In this interview, Tanya Kravtsov, a director of QA at Audible, explains why identifying bottlenecks is so critical when you’re turning to agile and DevOps, as well as how automating manual processes can lead to better quality.
Josiah Renaudin: Welcome back to another TechWell interview. Today I’m joined by Tanya Kravtsov, a director of QA at Audible and keynote speaker at this year’s Agile Dev, Better Software & DevOps West conference. Tanya, thank you very much for joining us. First, could you tell us a bit about your experience in the industry?
Tanya Kravtsov: I have fifteen years of experience in the financial and technology industries, working as part of building and managing QA, automation, and DevOps teams. I am currently working as a director of QA at Audible, subsidiary of Amazon, the number one provider of spoken audio entertainment, helping to build a new QA org to support innovative web product development at scale. Previously, as the head of automation and continuous delivery at ROKITT, senior QA manager at Syncsort and VP at Morgan Stanley, I focused on quality, automation, and DevOps practices and worked with internal and external customers to transform development and testing processes. In 2014, I founded the DevOpsQA NJ meetup that brings together process transformation enthusiasts from the NY and NJ area.
Josiah Renaudin: Why is identifying bottlenecks so critical when you’re turning to agile and DevOps?
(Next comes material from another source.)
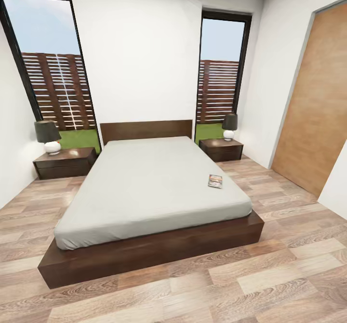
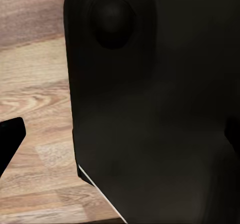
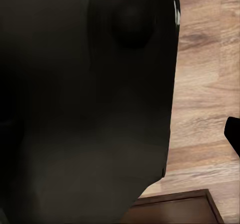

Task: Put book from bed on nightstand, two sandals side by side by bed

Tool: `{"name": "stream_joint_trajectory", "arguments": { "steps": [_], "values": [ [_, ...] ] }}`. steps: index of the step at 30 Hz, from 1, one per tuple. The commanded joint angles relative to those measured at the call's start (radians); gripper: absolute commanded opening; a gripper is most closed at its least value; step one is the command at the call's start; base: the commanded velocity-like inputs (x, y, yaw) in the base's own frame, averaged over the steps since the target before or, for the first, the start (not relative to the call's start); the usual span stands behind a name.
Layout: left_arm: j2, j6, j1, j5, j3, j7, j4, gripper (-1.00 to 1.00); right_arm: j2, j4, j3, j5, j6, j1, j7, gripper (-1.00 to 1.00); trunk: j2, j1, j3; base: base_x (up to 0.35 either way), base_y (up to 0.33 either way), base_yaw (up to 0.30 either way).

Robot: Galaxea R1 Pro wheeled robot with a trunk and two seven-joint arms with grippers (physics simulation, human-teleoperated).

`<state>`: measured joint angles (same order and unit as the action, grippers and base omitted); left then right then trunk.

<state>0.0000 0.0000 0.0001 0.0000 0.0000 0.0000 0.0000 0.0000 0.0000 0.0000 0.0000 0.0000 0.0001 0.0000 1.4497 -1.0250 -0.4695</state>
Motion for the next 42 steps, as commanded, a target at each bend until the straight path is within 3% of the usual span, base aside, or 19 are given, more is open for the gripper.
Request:
{"name": "stream_joint_trajectory", "arguments": {
  "steps": [1,23,42],
  "values": [
    [-0.006,0.000,-0.002,-0.002,-0.002,-0.006,-0.006,1.00,-0.003,0.003,-0.005,0.001,0.006,-0.003,-0.004,1.00,0.000,0.000,0.000,0.000,0.000,0.000],
    [-0.010,0.002,-0.002,0.005,0.002,-0.008,-0.086,1.00,-0.006,-0.001,-0.011,-0.003,-0.006,-0.003,-0.004,1.00,0.000,0.000,0.000,0.000,0.000,0.000],
    [0.010,0.001,-0.002,0.109,0.003,0.001,-0.193,1.00,-0.015,-0.096,-0.029,-0.005,-0.038,-0.006,-0.012,1.00,0.000,0.000,0.000,0.000,0.000,0.000]
  ]
}}
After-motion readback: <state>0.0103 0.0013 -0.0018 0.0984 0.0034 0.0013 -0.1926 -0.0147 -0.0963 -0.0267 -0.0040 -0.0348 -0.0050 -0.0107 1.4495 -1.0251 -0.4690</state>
Tanya Kravtsov: Since agile and DevOps promote continuous integration, continuous testing, and continuous deployment, anything that breaks this continuity is a potential bottleneck. According to the Theory of Constraints, a chain is not stronger than its weakest link. This is reinforced by Gene Kim in The Phoenix Project, who said, "Any improvements made anywhere besides the bottleneck are an illusion." Any manual process in the software development lifecycle prevents the continuous build, test, deploy cycle and will either extend the time to market or will keep growing the technical debt due to insufficient testing. Identifying these weakest links or bottlenecks is a critical step in achieving agility.
Josiah Renaudin: What tools would you suggest teams use to not only find these bottlenecks, but also encourage innovative thinking so that these bottlenecks can be more easily eliminated?
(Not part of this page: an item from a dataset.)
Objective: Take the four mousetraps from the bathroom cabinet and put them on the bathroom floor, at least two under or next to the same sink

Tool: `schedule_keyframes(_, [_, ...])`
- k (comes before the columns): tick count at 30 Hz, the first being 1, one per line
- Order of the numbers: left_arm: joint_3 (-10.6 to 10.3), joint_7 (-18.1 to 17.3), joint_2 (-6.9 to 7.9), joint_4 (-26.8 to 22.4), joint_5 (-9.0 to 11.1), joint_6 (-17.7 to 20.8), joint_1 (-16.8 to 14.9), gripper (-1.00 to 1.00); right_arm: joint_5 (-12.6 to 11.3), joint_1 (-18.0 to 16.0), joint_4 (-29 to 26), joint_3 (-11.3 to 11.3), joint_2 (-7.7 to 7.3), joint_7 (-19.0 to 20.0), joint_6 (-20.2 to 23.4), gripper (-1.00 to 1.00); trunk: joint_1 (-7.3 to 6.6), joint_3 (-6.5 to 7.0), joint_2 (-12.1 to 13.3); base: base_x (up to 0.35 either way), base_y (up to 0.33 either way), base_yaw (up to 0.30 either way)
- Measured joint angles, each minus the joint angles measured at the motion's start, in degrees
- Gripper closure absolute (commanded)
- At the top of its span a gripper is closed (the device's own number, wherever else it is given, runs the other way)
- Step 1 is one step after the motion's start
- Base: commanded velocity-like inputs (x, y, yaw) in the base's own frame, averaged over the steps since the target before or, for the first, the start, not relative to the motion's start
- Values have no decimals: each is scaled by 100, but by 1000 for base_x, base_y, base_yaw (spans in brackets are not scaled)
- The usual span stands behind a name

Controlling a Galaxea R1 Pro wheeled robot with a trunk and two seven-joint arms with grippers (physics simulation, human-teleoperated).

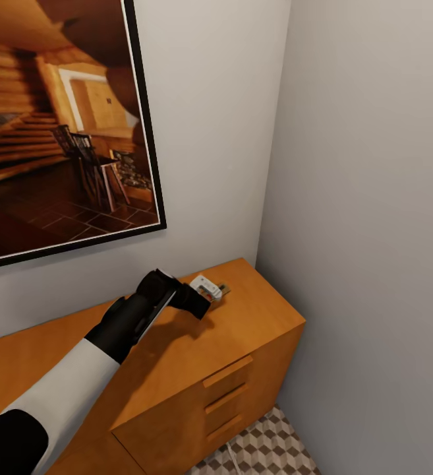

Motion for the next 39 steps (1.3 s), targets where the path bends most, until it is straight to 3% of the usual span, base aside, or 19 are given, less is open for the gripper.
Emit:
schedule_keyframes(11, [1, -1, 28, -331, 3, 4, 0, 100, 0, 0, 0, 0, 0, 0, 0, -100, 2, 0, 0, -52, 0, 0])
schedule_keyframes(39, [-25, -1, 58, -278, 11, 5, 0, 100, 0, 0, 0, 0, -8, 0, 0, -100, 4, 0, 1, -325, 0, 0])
Tanya Kravtsov: Monitoring, logging, reporting, and analytics tools go a long way by providing valuable insights into the application usage and performance, test frameworks, and customer feedback. Using this data to identify gaps in the product or process, in conjunction with the automation tools which allow you to remove the manual steps involved, can greatly contribute to innovative solutions needed to eliminate the bottlenecks.
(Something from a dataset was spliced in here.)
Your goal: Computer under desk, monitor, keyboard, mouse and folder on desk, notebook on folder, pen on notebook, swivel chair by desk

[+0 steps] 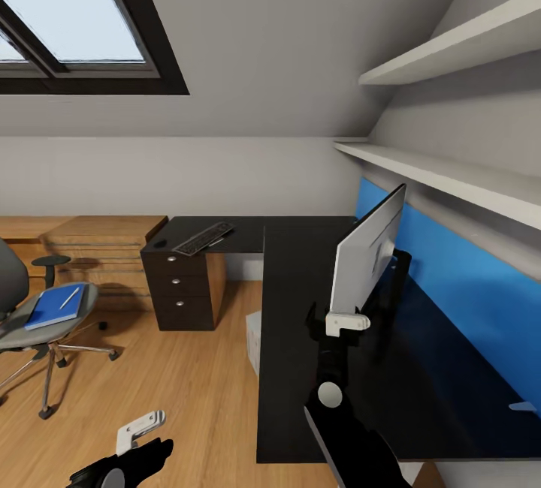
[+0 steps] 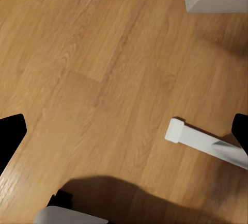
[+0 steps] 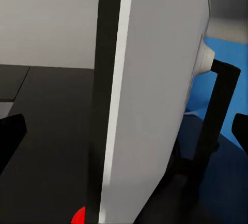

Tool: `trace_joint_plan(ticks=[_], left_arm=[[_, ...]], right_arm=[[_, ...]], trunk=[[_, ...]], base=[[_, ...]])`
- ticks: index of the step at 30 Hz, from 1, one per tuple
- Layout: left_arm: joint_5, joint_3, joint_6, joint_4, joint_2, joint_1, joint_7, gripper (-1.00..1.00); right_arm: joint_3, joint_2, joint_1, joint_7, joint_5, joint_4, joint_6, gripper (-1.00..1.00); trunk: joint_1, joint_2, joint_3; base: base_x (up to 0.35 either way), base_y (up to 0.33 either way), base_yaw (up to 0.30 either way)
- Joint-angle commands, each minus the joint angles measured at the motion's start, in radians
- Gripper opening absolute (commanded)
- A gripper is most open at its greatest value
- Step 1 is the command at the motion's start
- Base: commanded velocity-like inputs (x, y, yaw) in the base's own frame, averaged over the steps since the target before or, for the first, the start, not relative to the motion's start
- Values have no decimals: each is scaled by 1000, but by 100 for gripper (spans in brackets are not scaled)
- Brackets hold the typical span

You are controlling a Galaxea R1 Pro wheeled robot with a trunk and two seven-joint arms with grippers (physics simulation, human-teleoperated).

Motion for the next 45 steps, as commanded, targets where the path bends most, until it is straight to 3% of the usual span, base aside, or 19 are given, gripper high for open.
trace_joint_plan(ticks=[1,33,34,35,39,45], left_arm=[[11,1,3,-2,-1,0,8,100],[11,2,4,0,-1,0,7,100],[11,2,4,0,-1,0,8,100],[11,2,4,0,-1,0,8,100],[9,1,3,0,-1,0,7,100],[9,1,2,0,-1,0,5,100]], right_arm=[[1,0,-1,-7,7,0,4,100],[-25,-3,-1,-17,11,3,3,100],[-29,-3,-1,-17,11,3,4,100],[-66,-2,-1,-16,10,3,4,100],[-100,-2,-1,-15,9,3,6,100],[-109,-2,-1,-15,9,3,7,100]], trunk=[[0,-1,-1],[0,-1,-1],[0,-1,-1],[0,-1,-1],[0,-1,-1],[0,-1,-1]], base=[[11,0,0],[78,0,0],[10,0,0],[1,0,0],[86,-75,0],[47,-42,0]])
Josiah Renaudin: What are some of the most common bottlenecks teams encounter? Which one tends to be the most difficult to find and resolve?
Tanya Kravtsov: Some of the most common bottlenecks in the SDLC are data, which includes data discovery, generation, subsetting, masking and cleanup; and test environments including environment setup and monitoring; and test execution including build validations, unit testing, regression, and test results analysis. The most difficult bottlenecks to find are the ones that historically been done manually and are assumed to require human intervention, like an approval step that requires a physical sign-off from the manager, or test results analysis and defect logging. However, any of these can be automated to an extent provided proper process documentation and understanding.
Josiah Renaudin: How can mind maps and innovation games help eliminate your bottlenecks and lead to a smoother agile transition?
Tanya Kravtsov: While mind maps and innovation games cannot eliminate the bottlenecks, they are great tools for facilitating bottleneck discovery. Mind maps go hand in hand with the brainstorming exercise, helping to deep dive and branch out, while innovation games like Speed Boat exercise help to collaboratively identify and prioritize the top bottlenecks.